Outsourcing à Madagascar (2/2) : débuts du développement Web

Par 03 mars 2006
Mots-clés : Smart city, Europe

Le développement Web ne concerne pour l'instant que 300 salariés, mais... La disponibilité de webmasters, mais aussi de chefs de projets et de graphistes francophones, permet de développer des...
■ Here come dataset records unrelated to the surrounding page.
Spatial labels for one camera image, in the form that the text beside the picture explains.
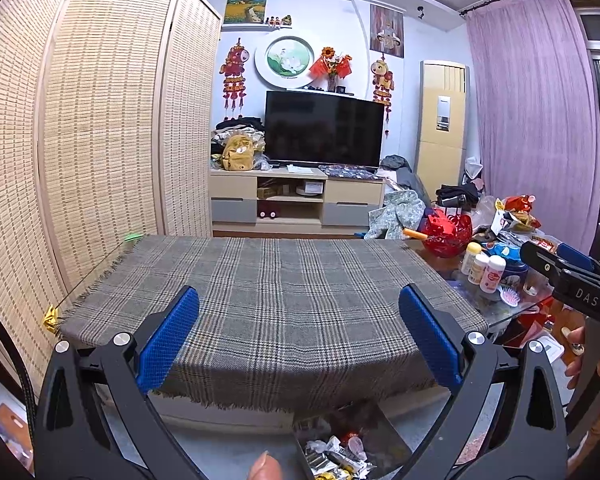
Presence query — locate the person's right hand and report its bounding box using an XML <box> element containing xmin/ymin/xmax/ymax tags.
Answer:
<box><xmin>562</xmin><ymin>326</ymin><xmax>600</xmax><ymax>390</ymax></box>

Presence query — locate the black flat television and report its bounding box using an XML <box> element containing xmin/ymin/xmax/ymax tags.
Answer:
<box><xmin>263</xmin><ymin>90</ymin><xmax>385</xmax><ymax>167</ymax></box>

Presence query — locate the black metal trash bin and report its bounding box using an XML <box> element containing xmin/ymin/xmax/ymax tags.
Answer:
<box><xmin>292</xmin><ymin>401</ymin><xmax>412</xmax><ymax>479</ymax></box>

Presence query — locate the pink hair brush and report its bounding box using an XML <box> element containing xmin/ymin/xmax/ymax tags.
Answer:
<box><xmin>498</xmin><ymin>286</ymin><xmax>520</xmax><ymax>308</ymax></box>

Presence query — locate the orange toy stick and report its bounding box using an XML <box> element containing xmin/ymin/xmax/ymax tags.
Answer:
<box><xmin>403</xmin><ymin>228</ymin><xmax>428</xmax><ymax>240</ymax></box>

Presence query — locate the red hanging ornament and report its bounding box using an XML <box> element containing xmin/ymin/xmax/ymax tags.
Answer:
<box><xmin>220</xmin><ymin>38</ymin><xmax>250</xmax><ymax>113</ymax></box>
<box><xmin>370</xmin><ymin>54</ymin><xmax>394</xmax><ymax>124</ymax></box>

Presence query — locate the beige standing air conditioner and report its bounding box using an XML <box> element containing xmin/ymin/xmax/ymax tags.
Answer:
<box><xmin>415</xmin><ymin>60</ymin><xmax>469</xmax><ymax>200</ymax></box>

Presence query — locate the brown wall poster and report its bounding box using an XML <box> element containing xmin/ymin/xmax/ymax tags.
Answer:
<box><xmin>370</xmin><ymin>4</ymin><xmax>404</xmax><ymax>58</ymax></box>

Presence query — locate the left red hanging ornament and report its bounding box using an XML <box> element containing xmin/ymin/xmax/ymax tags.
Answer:
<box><xmin>220</xmin><ymin>38</ymin><xmax>250</xmax><ymax>113</ymax></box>

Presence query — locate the round lotus wall picture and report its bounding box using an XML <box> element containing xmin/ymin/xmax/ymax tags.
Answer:
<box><xmin>254</xmin><ymin>30</ymin><xmax>316</xmax><ymax>90</ymax></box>

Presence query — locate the white pink label bottle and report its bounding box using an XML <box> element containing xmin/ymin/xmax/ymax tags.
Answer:
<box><xmin>479</xmin><ymin>255</ymin><xmax>506</xmax><ymax>294</ymax></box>

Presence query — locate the right red hanging ornament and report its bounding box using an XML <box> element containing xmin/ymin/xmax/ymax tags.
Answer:
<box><xmin>370</xmin><ymin>54</ymin><xmax>394</xmax><ymax>124</ymax></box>

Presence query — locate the purple curtain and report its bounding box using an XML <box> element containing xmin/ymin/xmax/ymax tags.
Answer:
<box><xmin>466</xmin><ymin>0</ymin><xmax>600</xmax><ymax>252</ymax></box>

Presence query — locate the yellow backpack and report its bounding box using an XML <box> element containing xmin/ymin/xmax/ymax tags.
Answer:
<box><xmin>221</xmin><ymin>134</ymin><xmax>254</xmax><ymax>171</ymax></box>

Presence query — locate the wooden tv cabinet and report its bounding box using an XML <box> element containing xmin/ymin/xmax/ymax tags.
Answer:
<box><xmin>209</xmin><ymin>168</ymin><xmax>385</xmax><ymax>238</ymax></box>

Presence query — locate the floral green cloth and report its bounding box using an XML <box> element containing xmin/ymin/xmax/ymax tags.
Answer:
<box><xmin>364</xmin><ymin>190</ymin><xmax>426</xmax><ymax>240</ymax></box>

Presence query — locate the bamboo folding screen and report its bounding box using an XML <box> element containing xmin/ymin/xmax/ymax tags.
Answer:
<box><xmin>0</xmin><ymin>0</ymin><xmax>221</xmax><ymax>386</ymax></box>

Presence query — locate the white foil bag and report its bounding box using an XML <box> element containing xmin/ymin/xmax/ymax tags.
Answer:
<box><xmin>303</xmin><ymin>432</ymin><xmax>377</xmax><ymax>480</ymax></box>

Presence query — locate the blue cookie tin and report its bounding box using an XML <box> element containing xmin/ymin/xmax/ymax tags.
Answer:
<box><xmin>486</xmin><ymin>242</ymin><xmax>529</xmax><ymax>289</ymax></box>

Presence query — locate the red flower bouquet vase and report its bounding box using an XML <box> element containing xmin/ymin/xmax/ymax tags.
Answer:
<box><xmin>309</xmin><ymin>47</ymin><xmax>352</xmax><ymax>92</ymax></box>

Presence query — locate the landscape painting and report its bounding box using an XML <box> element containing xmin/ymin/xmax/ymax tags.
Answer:
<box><xmin>223</xmin><ymin>0</ymin><xmax>266</xmax><ymax>25</ymax></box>

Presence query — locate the white yellow cap bottle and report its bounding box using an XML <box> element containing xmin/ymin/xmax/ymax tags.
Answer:
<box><xmin>460</xmin><ymin>242</ymin><xmax>482</xmax><ymax>275</ymax></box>

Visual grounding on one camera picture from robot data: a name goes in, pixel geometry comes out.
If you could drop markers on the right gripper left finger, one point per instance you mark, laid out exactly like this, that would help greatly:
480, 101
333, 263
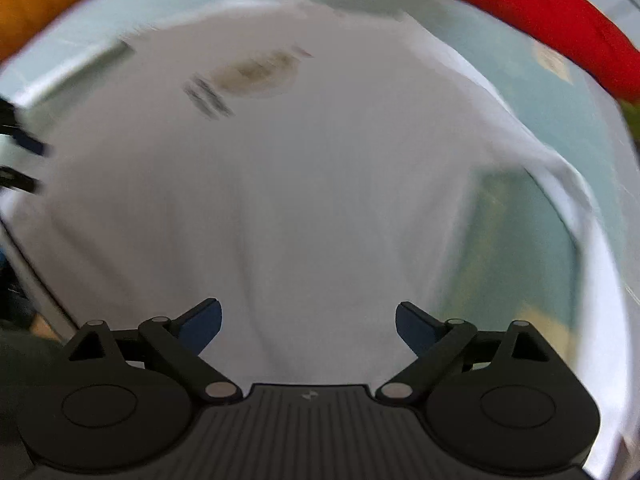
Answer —
173, 347

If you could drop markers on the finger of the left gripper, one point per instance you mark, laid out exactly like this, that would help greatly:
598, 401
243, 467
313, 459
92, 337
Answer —
11, 178
11, 126

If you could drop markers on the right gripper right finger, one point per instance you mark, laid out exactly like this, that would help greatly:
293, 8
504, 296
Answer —
437, 346

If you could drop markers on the white t-shirt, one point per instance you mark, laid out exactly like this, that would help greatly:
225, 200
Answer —
312, 168

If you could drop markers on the light green bed blanket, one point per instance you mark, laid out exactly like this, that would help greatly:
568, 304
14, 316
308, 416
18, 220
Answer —
550, 110
Le développement Web ne concerne pour l'instant que 300 salariés, mais…
 
La disponibilité de webmasters, mais aussi de chefs de projets et de graphistes francophones, permet de développer des sites originaux et à bas coût unitaire. Il faut compter avec Ibonia, Ingenosya, Sirius, Helionet, Ingedata encore, et de nouveaux venus comme Softibox. Mais aussi avec 10 ou 15 développeurs indépendants, passant par des places de marché de free-lanceurs.
 
Compte tenu du coût exorbitant des connexions Internet, la familiarisation avec le Web, ce plaisir de créer d’aussi beaux sites que le concurrent manque encore. Mais un signe ne trompe pas : les cybercafés sont pleins, jusque dans les bourgades de la brousse.
 
La formation au développement informatique est assurée par l’université ?
 
Oui, et depuis longtemps. La bonne nouvelle c’est qu’elle s’adapte mieux à l’entreprise. Quatre écoles supérieures forment chaque année environ 120 ingénieurs et 380 techniciens des technologies de l’information et de la communication. Ce sont l’ENI, l’ESPA, la MISA (université) et l’ISPM, qui s’associent au Goticom (Groupement des opérateurs en technologies de l’information et de la communication)pour que les salariés soient directement intégrables aux équipes. L’INTN de Tana assure désormais des ateliers sur le logiciel libre, avec l’association Amule qui regroupe les acteurs malgaches du logiciel libre dont de nombreux autodidactes.
 

De gauche à droite, les membres du bureau Goticom :
Mamy Rabe (Money Tech), Jean Luc Rajaona (Ingenosya), Mamy Rajaobelina (Orchid systems), Iharizaka Rahaingoson (Ibonia), Gil Rajafintzalama (DMD)
 
Et les centres de relation client ?
 
A deux fuseaux horaires de Paris, avec une population naturellement courtoise, qui a peu d’accent et suit la Star’Ac sur le satellite, il y a un vrai potentiel pour les centres d’appel… Un seul, Vocalys, a pu s’installer et durer, fondé par deux femmes ; un autre projet est en suspens. En cause, l’obligation de passer pour les liaisons internationales par l’opérateur historique, TELMA, dont les tarifs « mangent la marge » !
 
Le régulateur, l’OMERT, fait respecter l’interdiction d’utiliser la voix sur IP… Tout en surveillant la levée d’une taxe de 3 % sur le chiffre d’affaire pour la régulation et l’accès au réseau ! Mais la fin du monopole de l'opérateur TELMA (Sa licence s’achève au 31 mai 2006) devrait changer la donne et faire décoller le secteur.